Exercise data Block Start

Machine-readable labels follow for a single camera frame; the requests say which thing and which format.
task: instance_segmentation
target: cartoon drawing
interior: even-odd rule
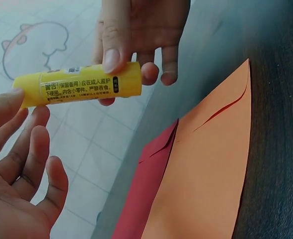
[[[21,32],[12,40],[2,42],[2,66],[6,75],[15,77],[35,72],[50,71],[50,57],[65,51],[69,38],[67,28],[56,22],[23,24]]]

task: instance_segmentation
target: glue stick label
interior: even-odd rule
[[[48,104],[121,96],[120,78],[95,66],[44,73],[40,90]]]

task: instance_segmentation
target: paper envelope
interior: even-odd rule
[[[251,128],[249,61],[182,118],[143,239],[230,239]]]
[[[140,239],[160,186],[178,121],[145,146],[112,239]]]

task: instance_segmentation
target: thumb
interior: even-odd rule
[[[129,57],[131,0],[103,0],[103,69],[106,73],[121,70]]]

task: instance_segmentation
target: finger
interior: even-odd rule
[[[148,62],[142,65],[141,73],[142,73],[142,84],[144,84],[145,86],[150,86],[156,82],[159,69],[154,63]]]
[[[98,101],[103,106],[110,106],[115,102],[115,100],[116,100],[115,98],[109,98],[109,99],[101,99],[101,100],[98,100]]]
[[[68,177],[58,157],[50,157],[46,171],[48,174],[49,186],[46,197],[37,207],[39,207],[48,218],[52,227],[57,221],[68,193]]]
[[[122,70],[131,55],[131,0],[103,0],[103,68],[106,73]]]
[[[5,94],[0,94],[0,127],[17,114],[22,101],[23,90],[19,88],[12,89]]]
[[[29,153],[31,131],[37,125],[46,126],[50,117],[46,106],[36,107],[9,154],[0,161],[0,176],[12,184],[20,176]]]
[[[163,74],[161,76],[161,81],[166,86],[172,85],[177,80],[177,58],[178,46],[162,48]]]
[[[142,71],[142,84],[149,86],[153,85],[157,80],[157,74],[154,72],[154,69],[157,66],[154,62],[154,51],[153,52],[144,52],[137,54],[137,61],[140,63],[141,67],[143,67],[146,63],[148,66],[144,67],[144,71]]]
[[[98,21],[96,24],[94,42],[93,42],[93,58],[92,64],[102,64],[103,60],[103,45],[102,45],[102,32],[103,32],[103,21],[102,11],[99,13]]]
[[[21,127],[28,116],[28,109],[20,110],[16,116],[0,127],[0,151],[9,138]]]
[[[26,201],[30,202],[39,188],[49,156],[49,143],[49,133],[44,126],[33,128],[27,161],[20,177],[12,185],[20,197]]]

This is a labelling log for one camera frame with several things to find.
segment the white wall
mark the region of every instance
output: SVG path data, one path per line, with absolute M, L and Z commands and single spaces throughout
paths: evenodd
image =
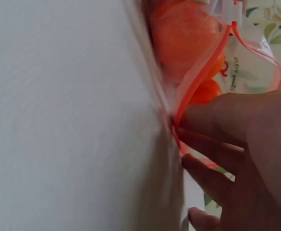
M 0 231 L 179 230 L 182 170 L 126 2 L 0 0 Z

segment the finger
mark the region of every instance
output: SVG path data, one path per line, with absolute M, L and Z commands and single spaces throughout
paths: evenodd
M 188 210 L 188 219 L 196 231 L 214 231 L 219 225 L 218 217 L 208 215 L 195 207 Z
M 224 205 L 233 183 L 231 180 L 223 173 L 208 168 L 190 154 L 182 157 L 182 166 L 216 203 Z
M 204 135 L 191 133 L 184 129 L 178 130 L 178 136 L 183 143 L 234 175 L 244 160 L 244 152 L 240 147 L 216 141 Z
M 209 104 L 194 104 L 184 113 L 180 127 L 244 147 L 247 127 L 262 98 L 262 94 L 228 93 Z

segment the clear plastic
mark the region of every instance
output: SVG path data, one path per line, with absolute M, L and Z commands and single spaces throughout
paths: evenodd
M 210 4 L 156 0 L 149 8 L 152 45 L 174 117 L 175 137 L 186 107 L 201 102 L 195 100 L 199 93 L 205 97 L 211 95 L 210 89 L 220 94 L 281 88 L 281 68 L 264 35 L 243 15 L 242 19 L 233 15 L 229 10 L 233 5 L 236 0 Z M 240 24 L 232 18 L 240 18 Z M 230 62 L 224 63 L 225 55 Z M 185 153 L 184 145 L 180 147 Z

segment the patterned fabric
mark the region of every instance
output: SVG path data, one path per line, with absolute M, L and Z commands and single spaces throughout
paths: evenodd
M 281 66 L 281 0 L 248 0 L 246 16 L 263 31 Z M 234 180 L 234 176 L 224 169 L 220 167 L 215 169 Z M 222 208 L 216 202 L 208 195 L 204 196 L 204 200 L 209 214 L 221 215 Z

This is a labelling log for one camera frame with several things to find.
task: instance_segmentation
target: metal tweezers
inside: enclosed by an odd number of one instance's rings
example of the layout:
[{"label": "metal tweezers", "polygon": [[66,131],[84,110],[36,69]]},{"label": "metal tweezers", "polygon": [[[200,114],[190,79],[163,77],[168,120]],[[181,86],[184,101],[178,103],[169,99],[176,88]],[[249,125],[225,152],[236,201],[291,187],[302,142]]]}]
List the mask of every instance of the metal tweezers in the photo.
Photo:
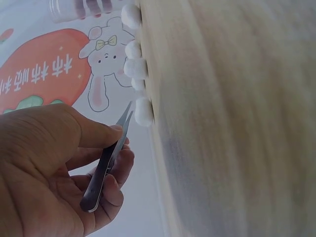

Exercise data Block End

◆ **Work instructions**
All lines in the data above from the one with "target: paper envelope" through the one with "target: finger" must be repeated exactly, and no others.

◆ **Response below**
target: paper envelope
interior: even-odd rule
[[[251,128],[249,61],[182,118],[143,239],[230,239]]]
[[[140,239],[160,186],[178,121],[145,146],[112,239]]]

task: instance_segmentation
target: thumb
interior: even-odd rule
[[[129,57],[131,0],[103,0],[103,69],[106,73],[121,70]]]

task: instance_segmentation
target: finger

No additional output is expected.